» **Work order**
Please filter the entries for the word "camera" and copy every line that has it.

[The data — start]

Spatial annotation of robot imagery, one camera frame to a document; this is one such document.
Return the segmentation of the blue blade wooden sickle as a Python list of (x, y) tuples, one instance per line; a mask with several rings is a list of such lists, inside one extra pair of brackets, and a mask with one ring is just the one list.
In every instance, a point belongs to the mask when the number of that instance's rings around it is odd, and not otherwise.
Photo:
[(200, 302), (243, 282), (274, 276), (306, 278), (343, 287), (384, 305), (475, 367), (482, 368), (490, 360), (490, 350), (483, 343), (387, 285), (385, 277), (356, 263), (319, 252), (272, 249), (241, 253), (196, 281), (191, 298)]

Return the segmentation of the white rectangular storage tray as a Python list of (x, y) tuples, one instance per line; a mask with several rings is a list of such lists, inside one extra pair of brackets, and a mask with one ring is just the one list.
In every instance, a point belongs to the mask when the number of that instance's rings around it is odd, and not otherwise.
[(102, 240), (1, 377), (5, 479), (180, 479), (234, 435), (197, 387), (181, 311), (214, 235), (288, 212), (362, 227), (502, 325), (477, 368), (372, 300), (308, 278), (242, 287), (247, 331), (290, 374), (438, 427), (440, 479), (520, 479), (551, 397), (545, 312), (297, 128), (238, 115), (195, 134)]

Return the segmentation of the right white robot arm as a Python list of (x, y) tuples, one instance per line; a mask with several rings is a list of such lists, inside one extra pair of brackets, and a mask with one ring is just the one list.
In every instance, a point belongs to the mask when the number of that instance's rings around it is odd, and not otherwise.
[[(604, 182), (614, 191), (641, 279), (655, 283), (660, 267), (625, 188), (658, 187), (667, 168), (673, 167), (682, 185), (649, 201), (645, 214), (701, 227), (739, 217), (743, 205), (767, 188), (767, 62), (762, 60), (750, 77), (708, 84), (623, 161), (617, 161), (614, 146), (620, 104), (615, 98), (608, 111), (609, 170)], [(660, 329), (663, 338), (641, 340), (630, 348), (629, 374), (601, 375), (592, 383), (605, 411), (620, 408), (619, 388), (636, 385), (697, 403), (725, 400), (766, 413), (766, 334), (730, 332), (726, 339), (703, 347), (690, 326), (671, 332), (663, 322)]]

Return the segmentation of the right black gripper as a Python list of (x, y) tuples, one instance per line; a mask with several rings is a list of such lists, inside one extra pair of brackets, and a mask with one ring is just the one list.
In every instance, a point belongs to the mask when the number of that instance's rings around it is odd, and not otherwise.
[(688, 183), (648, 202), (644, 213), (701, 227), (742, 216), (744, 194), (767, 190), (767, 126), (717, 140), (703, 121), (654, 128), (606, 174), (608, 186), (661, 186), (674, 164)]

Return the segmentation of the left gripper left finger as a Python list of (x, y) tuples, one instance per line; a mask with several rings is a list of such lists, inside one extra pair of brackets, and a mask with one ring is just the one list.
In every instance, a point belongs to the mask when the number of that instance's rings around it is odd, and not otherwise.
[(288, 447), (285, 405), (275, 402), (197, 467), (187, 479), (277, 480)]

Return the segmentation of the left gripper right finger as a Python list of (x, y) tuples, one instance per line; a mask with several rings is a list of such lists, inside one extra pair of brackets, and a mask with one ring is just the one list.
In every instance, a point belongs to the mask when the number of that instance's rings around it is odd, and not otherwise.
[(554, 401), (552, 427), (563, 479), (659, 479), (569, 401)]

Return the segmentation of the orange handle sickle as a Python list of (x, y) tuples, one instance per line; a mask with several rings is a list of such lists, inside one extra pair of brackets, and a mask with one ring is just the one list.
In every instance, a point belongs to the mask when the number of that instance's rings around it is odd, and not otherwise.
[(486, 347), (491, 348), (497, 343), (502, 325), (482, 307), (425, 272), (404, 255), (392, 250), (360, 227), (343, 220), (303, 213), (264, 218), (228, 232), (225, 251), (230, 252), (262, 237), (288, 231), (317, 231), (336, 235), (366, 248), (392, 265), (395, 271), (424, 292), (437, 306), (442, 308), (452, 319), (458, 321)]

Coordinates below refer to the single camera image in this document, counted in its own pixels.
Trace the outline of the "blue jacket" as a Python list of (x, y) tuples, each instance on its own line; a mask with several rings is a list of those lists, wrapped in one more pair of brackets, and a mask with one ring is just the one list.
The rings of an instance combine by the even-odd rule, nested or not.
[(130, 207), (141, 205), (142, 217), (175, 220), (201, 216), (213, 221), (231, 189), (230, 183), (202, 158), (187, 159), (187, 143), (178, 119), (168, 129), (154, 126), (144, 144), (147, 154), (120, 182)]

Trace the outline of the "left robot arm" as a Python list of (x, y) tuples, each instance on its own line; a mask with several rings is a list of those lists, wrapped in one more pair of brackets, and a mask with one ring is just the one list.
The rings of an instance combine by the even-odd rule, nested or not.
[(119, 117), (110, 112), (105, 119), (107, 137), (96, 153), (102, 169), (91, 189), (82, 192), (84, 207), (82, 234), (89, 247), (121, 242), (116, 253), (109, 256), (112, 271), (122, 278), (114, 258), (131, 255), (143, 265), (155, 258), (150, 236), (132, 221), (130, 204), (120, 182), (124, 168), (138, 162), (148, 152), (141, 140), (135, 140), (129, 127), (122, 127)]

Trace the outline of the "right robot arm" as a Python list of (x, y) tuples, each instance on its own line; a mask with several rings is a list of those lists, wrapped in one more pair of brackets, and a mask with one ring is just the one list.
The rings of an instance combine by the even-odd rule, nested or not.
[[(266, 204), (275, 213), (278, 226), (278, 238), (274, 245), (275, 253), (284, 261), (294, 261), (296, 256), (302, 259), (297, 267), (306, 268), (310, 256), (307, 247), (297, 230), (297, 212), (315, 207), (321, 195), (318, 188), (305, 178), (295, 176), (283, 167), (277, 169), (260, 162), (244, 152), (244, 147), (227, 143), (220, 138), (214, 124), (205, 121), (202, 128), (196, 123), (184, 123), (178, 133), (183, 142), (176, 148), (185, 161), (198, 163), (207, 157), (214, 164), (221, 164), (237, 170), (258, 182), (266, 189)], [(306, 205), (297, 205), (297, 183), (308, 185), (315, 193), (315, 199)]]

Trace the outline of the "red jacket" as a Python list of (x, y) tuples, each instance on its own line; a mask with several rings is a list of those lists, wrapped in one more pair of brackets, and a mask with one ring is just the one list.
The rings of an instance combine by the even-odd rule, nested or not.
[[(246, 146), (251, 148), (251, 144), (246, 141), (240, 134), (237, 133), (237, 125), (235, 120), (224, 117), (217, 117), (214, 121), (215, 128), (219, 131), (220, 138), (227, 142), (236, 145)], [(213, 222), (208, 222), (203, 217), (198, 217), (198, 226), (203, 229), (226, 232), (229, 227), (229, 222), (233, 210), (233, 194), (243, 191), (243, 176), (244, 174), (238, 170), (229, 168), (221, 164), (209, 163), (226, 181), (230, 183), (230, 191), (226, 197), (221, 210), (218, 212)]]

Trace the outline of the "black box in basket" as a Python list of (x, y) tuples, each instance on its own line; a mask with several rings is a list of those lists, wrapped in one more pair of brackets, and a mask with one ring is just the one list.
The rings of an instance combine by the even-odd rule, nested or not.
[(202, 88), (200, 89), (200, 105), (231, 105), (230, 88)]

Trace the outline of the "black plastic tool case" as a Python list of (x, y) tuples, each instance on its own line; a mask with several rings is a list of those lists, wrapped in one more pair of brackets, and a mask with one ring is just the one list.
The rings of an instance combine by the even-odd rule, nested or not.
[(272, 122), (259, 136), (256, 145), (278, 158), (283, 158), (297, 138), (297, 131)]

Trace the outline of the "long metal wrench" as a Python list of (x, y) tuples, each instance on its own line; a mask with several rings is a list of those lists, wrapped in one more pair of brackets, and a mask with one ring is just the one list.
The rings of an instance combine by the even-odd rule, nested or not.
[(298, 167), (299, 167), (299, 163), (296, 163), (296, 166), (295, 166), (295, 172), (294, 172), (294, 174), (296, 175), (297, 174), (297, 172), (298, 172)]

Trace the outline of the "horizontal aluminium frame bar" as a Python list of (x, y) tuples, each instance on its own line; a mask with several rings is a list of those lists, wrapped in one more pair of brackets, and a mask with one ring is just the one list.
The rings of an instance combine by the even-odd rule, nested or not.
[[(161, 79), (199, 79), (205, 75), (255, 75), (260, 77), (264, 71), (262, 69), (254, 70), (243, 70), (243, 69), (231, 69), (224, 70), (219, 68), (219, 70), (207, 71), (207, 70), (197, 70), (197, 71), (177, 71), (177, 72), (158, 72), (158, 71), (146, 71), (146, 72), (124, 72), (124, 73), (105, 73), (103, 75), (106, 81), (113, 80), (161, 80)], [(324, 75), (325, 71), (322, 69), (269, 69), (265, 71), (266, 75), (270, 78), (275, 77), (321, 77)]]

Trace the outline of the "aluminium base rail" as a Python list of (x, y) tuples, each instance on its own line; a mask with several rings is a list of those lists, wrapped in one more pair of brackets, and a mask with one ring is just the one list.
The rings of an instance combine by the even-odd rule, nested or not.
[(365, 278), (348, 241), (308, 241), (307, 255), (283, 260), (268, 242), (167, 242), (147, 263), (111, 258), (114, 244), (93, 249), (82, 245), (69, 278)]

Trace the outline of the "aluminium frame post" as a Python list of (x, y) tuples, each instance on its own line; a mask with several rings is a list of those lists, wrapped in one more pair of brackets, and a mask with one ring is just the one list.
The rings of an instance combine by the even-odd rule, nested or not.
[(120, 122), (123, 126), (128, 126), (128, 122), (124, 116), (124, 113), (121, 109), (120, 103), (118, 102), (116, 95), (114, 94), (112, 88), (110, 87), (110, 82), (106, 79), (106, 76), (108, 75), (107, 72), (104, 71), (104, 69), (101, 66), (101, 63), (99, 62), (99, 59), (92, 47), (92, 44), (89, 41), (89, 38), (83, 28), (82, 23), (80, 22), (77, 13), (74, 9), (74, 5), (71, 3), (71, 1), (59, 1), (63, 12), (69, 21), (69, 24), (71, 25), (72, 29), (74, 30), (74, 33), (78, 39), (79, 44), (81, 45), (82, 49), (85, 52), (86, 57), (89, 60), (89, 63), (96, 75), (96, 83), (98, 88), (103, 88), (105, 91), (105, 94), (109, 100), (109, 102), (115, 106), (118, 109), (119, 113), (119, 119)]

[The data — finish]

» **Written answer**
Spatial annotation of robot imagery, one camera frame to a document; this is one such document.
Coordinates below refer to the single camera image in this document, counted in its own pixels.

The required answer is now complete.